──────── Data block ────────

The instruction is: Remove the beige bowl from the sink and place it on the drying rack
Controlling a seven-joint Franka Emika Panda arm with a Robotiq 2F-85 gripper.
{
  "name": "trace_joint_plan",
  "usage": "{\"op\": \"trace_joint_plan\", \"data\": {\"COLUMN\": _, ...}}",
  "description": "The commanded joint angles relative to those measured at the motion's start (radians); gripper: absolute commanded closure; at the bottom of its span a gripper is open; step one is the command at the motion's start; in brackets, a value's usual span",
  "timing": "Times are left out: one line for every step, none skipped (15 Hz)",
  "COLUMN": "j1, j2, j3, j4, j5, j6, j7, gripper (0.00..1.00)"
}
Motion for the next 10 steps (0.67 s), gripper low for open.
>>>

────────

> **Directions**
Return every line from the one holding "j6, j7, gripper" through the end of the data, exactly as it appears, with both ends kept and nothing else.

> **Expected output**
  "COLUMN": "j1, j2, j3, j4, j5, j6, j7, gripper (0.00..1.00)"
}
Motion for the next 10 steps (0.67 s), gripper low for open.
>>>

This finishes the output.